[Exercise objective]
Beneath this task are records; print exactly the stretch of them from the line with "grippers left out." through the line with "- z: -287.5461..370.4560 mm", both ends included.

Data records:
+++++

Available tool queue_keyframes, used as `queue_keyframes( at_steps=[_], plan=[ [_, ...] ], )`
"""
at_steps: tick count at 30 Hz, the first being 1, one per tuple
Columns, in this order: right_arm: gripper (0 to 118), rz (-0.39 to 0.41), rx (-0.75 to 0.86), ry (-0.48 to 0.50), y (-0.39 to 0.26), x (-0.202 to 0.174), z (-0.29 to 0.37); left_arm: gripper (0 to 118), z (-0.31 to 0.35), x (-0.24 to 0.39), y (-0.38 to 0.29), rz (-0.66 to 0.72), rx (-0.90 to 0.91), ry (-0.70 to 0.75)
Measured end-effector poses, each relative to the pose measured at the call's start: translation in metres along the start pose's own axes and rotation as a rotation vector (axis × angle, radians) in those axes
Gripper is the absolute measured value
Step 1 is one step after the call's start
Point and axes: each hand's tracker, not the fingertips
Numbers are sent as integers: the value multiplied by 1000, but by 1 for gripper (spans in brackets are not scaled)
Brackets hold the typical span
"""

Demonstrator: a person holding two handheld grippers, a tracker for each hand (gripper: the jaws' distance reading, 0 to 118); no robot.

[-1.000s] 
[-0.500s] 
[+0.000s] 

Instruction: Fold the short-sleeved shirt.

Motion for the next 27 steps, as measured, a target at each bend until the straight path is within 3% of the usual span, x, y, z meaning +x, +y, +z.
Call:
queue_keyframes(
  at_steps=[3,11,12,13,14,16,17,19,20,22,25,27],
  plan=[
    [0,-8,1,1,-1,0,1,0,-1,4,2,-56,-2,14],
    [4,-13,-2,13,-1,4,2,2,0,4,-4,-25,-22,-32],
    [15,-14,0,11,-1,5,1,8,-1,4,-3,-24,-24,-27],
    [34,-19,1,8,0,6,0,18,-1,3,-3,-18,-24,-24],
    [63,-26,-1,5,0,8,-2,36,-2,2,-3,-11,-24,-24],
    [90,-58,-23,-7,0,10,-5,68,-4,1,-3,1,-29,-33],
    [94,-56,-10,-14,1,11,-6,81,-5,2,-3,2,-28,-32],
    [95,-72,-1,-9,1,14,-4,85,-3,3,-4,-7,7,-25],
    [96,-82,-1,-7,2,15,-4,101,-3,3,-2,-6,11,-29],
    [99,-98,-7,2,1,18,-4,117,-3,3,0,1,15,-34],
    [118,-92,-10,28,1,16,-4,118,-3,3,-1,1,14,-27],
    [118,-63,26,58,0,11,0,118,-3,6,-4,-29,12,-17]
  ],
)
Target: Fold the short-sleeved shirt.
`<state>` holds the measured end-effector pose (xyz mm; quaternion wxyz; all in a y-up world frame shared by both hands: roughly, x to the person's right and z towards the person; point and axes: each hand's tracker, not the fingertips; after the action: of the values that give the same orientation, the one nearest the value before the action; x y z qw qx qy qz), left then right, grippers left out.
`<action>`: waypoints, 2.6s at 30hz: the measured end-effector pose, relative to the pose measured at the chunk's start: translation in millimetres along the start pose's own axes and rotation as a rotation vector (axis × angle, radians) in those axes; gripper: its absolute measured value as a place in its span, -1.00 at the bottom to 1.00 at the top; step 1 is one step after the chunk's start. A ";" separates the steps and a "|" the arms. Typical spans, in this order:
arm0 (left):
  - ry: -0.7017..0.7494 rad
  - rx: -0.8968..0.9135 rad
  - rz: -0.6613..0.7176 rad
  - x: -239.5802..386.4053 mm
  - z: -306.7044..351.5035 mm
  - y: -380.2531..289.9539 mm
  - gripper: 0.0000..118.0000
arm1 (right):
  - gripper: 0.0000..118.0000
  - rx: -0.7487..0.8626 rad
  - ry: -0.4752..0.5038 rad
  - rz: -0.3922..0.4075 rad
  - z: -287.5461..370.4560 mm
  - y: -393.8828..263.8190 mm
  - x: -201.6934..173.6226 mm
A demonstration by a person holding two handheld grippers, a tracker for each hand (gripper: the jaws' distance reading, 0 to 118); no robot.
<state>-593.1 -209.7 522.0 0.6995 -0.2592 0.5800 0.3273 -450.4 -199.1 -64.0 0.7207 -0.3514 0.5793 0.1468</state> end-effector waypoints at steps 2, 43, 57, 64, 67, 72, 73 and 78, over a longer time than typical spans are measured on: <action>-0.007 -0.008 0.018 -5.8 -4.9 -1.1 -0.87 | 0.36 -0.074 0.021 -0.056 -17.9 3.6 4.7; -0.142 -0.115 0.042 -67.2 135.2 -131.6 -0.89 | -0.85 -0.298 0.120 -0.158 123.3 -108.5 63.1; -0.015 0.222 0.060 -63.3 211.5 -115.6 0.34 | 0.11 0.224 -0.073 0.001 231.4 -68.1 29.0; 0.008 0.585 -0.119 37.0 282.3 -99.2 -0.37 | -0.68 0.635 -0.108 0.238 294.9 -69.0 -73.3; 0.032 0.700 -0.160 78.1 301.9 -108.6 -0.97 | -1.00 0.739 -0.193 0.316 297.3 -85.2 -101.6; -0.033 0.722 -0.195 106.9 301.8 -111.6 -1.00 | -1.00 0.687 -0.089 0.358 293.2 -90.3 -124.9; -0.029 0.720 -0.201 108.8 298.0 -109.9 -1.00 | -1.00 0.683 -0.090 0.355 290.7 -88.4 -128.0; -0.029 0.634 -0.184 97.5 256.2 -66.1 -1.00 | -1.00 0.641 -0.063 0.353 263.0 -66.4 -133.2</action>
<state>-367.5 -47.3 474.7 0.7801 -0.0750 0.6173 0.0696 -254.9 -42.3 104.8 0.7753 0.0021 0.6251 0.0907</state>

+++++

[Answer space]
`<state>` holds the measured end-effector pose (xyz mm; quaternion wxyz; all in a y-up world frame shared by both hands: roughly, x to the person's right and z towards the person; point and axes: each hand's tracker, not the fingertips; after the action: of the values that give the same orientation, the one nearest the value before the action; x y z qw qx qy qz), left then right, grippers left out.
`<action>`: waypoints, 2.6s at 30hz: the measured end-effector pose, relative to the pose measured at the chunk's start: translation in millimetres along the start pose's own axes and rotation as a rotation vector (axis × angle, radians) in those axes; gripper: its absolute measured value as a place in its span, -1.00 at the bottom to 1.00 at the top; step 1 is one step after the chunk's start. A ";" separates the steps and a "|" the arms. Typical spans, in this order:
arm0 (left):
  - ry: -0.7017..0.7494 rad
  - rx: -0.8968..0.9135 rad
  - rz: -0.6613..0.7176 rad
  - x: -239.5802..386.4053 mm
  - z: -306.7044..351.5035 mm
  - y: -380.2531..289.9539 mm
  - gripper: 0.0000..118.0000
arm1 (right):
  - gripper: 0.0000..118.0000
  - rx: -0.7487..0.8626 rad
  - ry: -0.4752..0.5038 rad
  - rz: -0.3922..0.4075 rad
  - z: -287.5461..370.4560 mm

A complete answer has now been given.